Booz-Allen, Lockheed Martin and TRW Inc. of Cleveland (No. 8) each won a Trailblazer contract from the NSA to help modernize its intelligence-gathering capabilities. While many details have not been released about the contract, Picarelli said it should be worth hundreds of millions of dollars to Booz-Allen alone.

Company executives and industry analysts also optimistically point to statements and actions coming out of the new administration that bode well for IT spending, especially within the Defense Department, where several reviews of military programs and force structure are under way.

More money isn’t expected, but “I think we’ll see a reallocation of existing resources,” said CACI’s London.

Austin Yerks, senior vice president of business development for defense at CSC, said his company is bullish on the prospects of winning new business in the defense market, especially projects dealing with enterprisewide outsourcing and systems modernization.

While most in the government market see a plethora of opportunities, serious pressures remain in the market place, according to analysts and industry officials.

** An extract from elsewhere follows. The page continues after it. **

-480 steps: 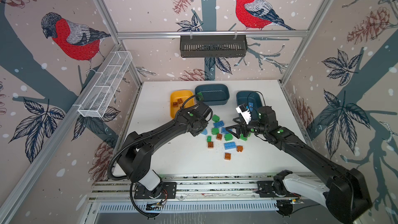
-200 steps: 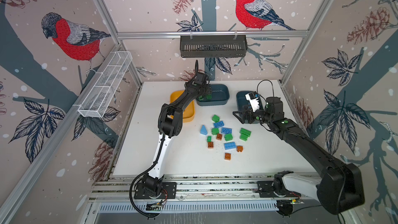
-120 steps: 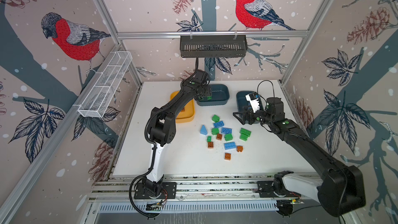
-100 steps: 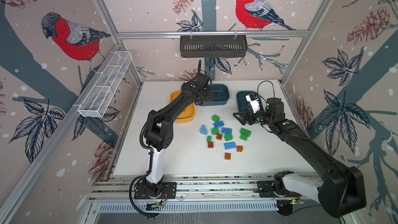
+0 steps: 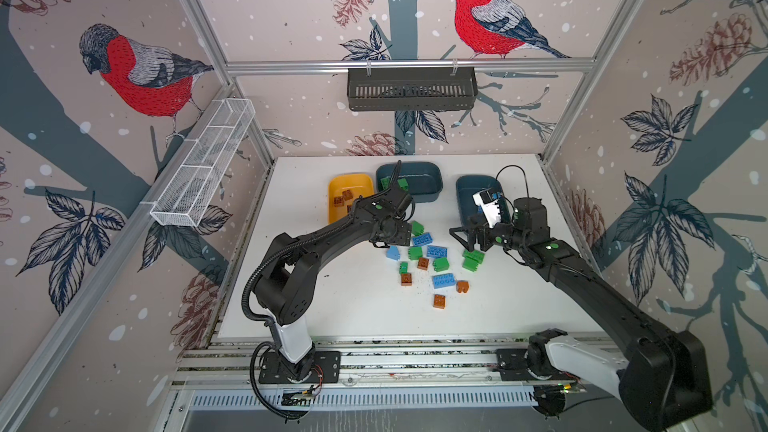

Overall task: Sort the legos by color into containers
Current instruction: 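Lower the left gripper onto a light-blue sloped brick and grasp it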

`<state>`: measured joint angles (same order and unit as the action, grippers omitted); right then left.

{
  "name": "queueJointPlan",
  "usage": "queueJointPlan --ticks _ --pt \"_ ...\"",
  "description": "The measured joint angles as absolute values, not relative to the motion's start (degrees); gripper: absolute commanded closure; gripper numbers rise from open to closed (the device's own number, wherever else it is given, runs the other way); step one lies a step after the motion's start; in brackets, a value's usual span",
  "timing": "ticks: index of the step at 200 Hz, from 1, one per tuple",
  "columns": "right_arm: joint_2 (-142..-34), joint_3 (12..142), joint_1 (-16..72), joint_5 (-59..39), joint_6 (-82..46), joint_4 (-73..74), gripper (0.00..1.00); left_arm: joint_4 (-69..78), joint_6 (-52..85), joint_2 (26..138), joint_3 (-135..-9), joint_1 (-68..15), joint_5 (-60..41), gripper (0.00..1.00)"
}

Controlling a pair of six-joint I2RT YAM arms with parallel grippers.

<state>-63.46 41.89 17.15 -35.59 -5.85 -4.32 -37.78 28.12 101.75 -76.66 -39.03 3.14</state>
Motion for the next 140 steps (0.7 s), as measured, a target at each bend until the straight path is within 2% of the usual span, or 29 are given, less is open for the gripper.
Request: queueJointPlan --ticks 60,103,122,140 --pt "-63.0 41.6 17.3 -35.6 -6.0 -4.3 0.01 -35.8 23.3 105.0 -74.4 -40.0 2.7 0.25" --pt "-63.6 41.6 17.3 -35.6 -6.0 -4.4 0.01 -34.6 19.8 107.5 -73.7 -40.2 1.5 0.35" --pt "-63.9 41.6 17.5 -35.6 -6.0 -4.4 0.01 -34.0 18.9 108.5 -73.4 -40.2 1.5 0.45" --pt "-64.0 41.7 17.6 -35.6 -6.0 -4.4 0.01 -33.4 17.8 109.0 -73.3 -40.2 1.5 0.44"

Many companies are still working on the right business model for dealing with procurement reform that began more than five years ago, with legislation such as the Clinger-Cohen Act of 1996.

“I’ve been surprised that the impact of procurement reform has not worked its way through as well as you might have thought,” said Federal Sources’ Kane.

Governmentwide contracts and the GSA schedule that offer a wide range of IT products and services have shortened sales cycles and forced companies to adopt new management skills, he said.

On the one hand, “the more you bundle, the more business we can get,” said Duane Andrews, corporate executive vice president at SAIC. But omnibus contracts also entail more mini-competitions within those contracts, creating more work for the bidders.

Agencies also are looking for more applications that address a particular function, such as human resources, financial management and customer relationship management, Kane said.

This is creating opportunities for commercial companies, especially consulting firms such as Accenture (formerly Andersen Consulting and No. 59), KPMG Consulting Inc. (No. 41) and PricewaterhouseCoopers (No. 45), he said.

Traditional government contractors will need to partner more with these companies and develop more relationships with the major enterprise resource planning software providers, such as Oracle Corp. (No. 31), SAP America Inc. and PeopleSoft Inc., Kane said.

The cooling economy and the fall of the dot-coms has reduced the shortage of skilled IT workers. Many executives reported that retention has gotten easier, and some have former employees returning from failed enterprises.

Nevertheless, finding people remains one of the biggest challenges that government contractors face.

“Staffing is still a key driver in the market,” said CACI’s London. “We can find the business — we just need more people.”